Computer Gamer


The Hobbit

Publisher: Melbourne House
Machine: BBC Model B

 
Published in Computer Gamer #6

The Hobbit

The Hobbit is a game that everybody knows so I shall not bore you with tales of Bilbo Baggins and Bag End; rather, I will discuss this, the latest implementation of the game from Melbourne house.

The BBC Micro tape version of Hobbit was a bit of a disappointment as the text was trimmed down slightly and there was none of the graphics that featured in any of the previous versions. This was due to the miserly amount of memory that a BBC Micro is left with.

This latest disk version of the game solves all this by having all of the graphics and some of the text on disk, so constant disk accessing is called for.

The Hobbit

By using this method much better graphics can be achieved than the 'all in at the same time' type of Hobbit and the text descriptions and other aspects of the game can be improved upon. This is because using the disk as a virtual memory system, you have the equivalent of a 200K game.

The original disc has everything compressed on it and for playing you must expand this onto one 80 track or two 40 track discs of your own. The original disc is twin-sided so that you need to swap it over every now and again.
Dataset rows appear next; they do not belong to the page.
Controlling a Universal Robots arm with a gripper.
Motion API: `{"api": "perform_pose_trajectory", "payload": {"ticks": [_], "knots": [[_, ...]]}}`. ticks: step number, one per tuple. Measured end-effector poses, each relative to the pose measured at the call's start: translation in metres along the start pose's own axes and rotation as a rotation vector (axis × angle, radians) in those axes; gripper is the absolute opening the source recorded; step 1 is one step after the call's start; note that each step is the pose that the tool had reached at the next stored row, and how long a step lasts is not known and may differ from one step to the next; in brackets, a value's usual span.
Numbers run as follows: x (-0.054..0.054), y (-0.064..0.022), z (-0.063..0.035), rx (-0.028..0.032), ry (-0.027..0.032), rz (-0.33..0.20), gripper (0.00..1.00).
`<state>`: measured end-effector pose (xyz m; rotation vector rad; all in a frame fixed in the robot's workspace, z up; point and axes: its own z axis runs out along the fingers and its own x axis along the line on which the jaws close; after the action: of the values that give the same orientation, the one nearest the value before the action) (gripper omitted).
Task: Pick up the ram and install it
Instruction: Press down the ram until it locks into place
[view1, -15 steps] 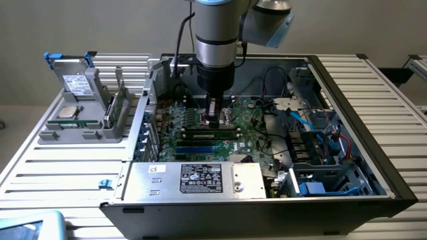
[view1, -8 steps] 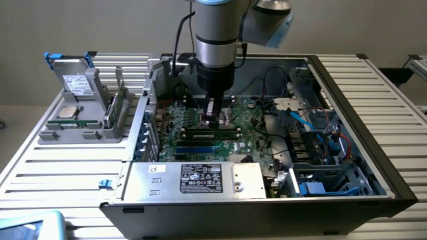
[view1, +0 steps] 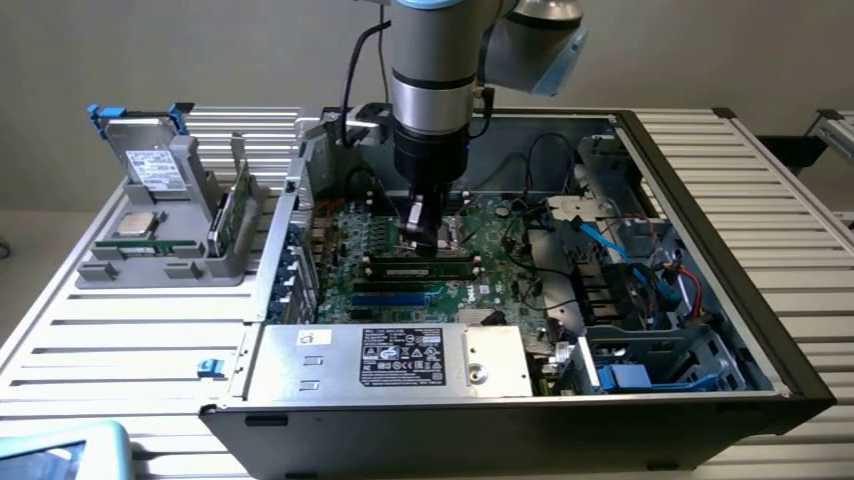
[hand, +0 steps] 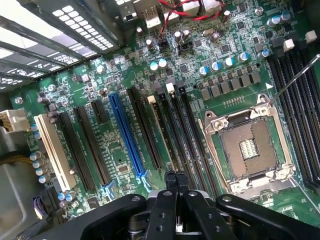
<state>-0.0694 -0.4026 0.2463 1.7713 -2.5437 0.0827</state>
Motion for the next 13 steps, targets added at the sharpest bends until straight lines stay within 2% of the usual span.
{"api": "perform_pose_trajectory", "payload": {"ticks": [13], "knots": [[0.0000, 0.0000, 0.0000, -0.0099, 0.0042, 0.162, 0.11]]}}
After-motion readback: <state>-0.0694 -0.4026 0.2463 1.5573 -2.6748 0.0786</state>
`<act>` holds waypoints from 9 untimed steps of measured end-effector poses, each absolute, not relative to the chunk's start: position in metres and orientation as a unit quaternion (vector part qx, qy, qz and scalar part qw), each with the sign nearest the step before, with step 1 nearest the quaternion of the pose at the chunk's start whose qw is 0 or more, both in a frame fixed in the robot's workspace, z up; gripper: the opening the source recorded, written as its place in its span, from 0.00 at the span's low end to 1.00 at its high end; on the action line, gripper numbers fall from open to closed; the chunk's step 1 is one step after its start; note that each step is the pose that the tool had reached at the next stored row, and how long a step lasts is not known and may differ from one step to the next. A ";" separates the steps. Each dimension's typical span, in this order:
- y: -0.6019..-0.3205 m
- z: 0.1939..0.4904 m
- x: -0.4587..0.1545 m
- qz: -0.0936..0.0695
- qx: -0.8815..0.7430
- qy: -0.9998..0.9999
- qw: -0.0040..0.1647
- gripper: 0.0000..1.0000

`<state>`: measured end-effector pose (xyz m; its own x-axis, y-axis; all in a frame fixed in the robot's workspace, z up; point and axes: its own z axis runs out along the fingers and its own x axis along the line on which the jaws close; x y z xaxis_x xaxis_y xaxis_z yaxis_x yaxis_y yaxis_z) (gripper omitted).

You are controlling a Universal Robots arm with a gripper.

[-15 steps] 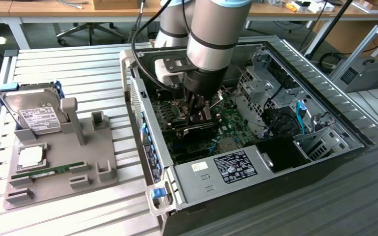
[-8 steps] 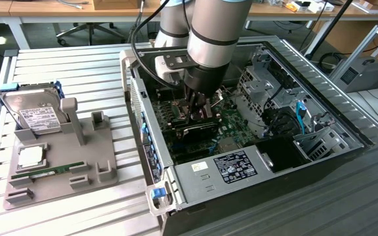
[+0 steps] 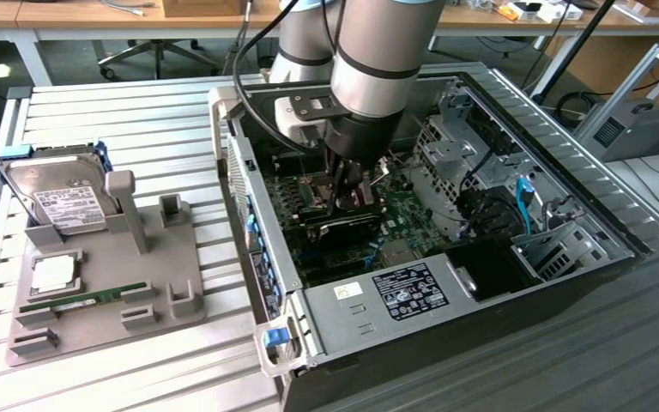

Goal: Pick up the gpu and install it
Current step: 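Press down on the gpu until it lock into place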

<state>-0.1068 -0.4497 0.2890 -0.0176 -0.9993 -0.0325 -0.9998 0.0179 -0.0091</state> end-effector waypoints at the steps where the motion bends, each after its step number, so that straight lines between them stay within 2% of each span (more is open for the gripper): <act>1: -0.450 0.289 -0.107 0.008 -0.701 0.713 0.015 0.11; 9: -0.450 0.308 -0.107 0.008 -0.701 0.713 0.014 0.11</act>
When you copy these discs, the copier that does it will not allow you to copy across two disk drives - even if you have them, so it can take a long time.

The Hobbit

The graphics are displayed in mode 1 graphics in a small part of the screen that you toggle between and the text display. The pictures are very good and mottling is used to good effect.

This is a very good game and this is one of the best versions yet to appear. Only the Commodore disc version with its incredible graphics is better - there is certainly nothing better for the Beeb that I have seen.

Note: There is a problem with the copy protection of the game. The protection is so heavy that it will only run on the very lowest level of unexpanded disk BBC Micro. If you have a BBC+ or a non-standard DFS then you can forget it. Melbourne House have no plans to launch an all-machine compatible version.